After realising that her husband had not arrived in Manaus that evening, Linda said she became very frantic, noting that whenever he went to Brazil to do business he would call when he arrived there. The woman recounted that she tried making contact with him on Sunday evening and on Monday morning. She said she also called Vale asking him about her husband but he too knew nothing. However, later in the day Guyanese who had been on bus, contacted her and told her about Khan’s abduction. She said at first she had dismissed reports that he had been kidnapped, adding that he was a regular visitor to Brazil and nothing of the sort had happened to him before.

She could not understand why someone would want to do something like that to her husband, noting that Khan had only recently visited Manaus to conduct business. She said he was not carrying large sums of cash.

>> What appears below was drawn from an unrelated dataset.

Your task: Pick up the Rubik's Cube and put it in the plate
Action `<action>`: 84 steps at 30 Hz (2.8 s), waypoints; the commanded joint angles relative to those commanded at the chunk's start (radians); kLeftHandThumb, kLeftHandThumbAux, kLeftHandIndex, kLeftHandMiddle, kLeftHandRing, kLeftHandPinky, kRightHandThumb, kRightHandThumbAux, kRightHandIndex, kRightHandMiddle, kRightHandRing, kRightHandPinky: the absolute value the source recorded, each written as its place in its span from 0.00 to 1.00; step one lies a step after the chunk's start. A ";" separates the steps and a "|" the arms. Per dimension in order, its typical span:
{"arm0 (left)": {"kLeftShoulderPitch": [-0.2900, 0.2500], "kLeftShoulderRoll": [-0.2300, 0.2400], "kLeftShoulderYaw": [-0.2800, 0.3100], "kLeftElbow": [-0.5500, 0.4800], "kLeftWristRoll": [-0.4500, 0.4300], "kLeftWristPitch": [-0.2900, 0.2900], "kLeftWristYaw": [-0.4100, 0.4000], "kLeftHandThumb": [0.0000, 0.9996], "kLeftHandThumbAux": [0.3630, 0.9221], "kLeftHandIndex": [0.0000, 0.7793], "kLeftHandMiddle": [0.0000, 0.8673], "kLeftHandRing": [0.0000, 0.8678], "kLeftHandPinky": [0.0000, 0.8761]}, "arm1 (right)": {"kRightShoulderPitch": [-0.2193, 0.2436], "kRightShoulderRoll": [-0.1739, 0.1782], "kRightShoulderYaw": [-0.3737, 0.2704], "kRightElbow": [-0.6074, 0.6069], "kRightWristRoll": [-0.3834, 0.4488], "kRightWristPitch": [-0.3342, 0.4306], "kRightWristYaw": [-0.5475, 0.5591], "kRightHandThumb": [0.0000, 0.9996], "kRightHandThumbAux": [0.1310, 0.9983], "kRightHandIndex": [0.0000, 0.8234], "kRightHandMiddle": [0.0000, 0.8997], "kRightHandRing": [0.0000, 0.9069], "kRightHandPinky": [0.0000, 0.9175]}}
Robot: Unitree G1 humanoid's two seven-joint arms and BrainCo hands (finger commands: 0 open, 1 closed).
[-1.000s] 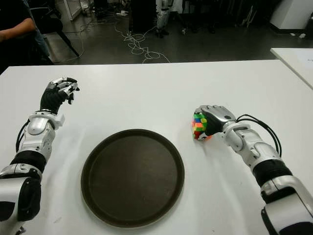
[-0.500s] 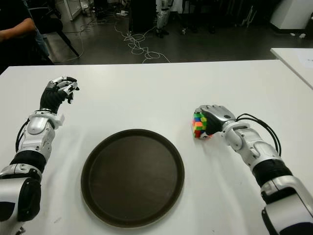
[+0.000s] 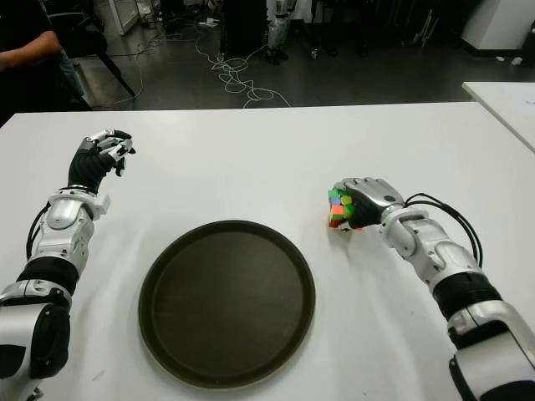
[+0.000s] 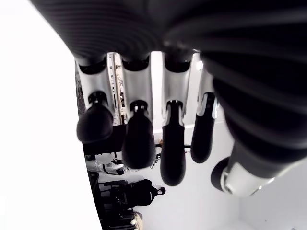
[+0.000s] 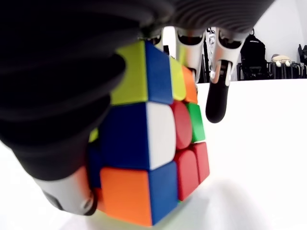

Linda wondered whether anyone had inside information about his business and was acting on information that he was leaving the country.

Linda said since Monday she had contacted police stations in Manaus, Boa Vista and Lethem. They have also dispatched photographs of him to television stations in Brazil and are calling on those who are holding him to release him immediately.

Linda said, “on behalf of my family and I, we are asking you to help us find Khan.”

A source in Brazil said kidnappings in that part of the country were relatively rare but suggested that Khan may have been targeted because he was known to go shopping in Manaus and would need to carry large sums of cash.

In a statement the Association of Regional Chambers of Commerce (ARCC) of which Khan is a founder member, urged the governments on both sides, the embassies and police, to ensure his safe return. The statement also noted that Khan was a very prominent businessman and entrepreneur who over the years had created links between Guyana and Brazil through trade.

The 49-year-old Khan hails from Little Baiboo in the Mahaica River and his wife is from West Coast Berbice. According to his wife, he left the coast at the age of 17 to become at teacher in Lethem. Linda said her husband taught for 20 years, before tendering his resignation and later establishing the Savannah Inn Guest House in 1993. Apart from being RCC president, Khan is currently the President of the Rodeo Committee, Chairman of the Rupununi Day Committee and a member of the Tourism Board in Lethem. He had also served as a councillor on the Lethem Neighbourhood Democratic Council.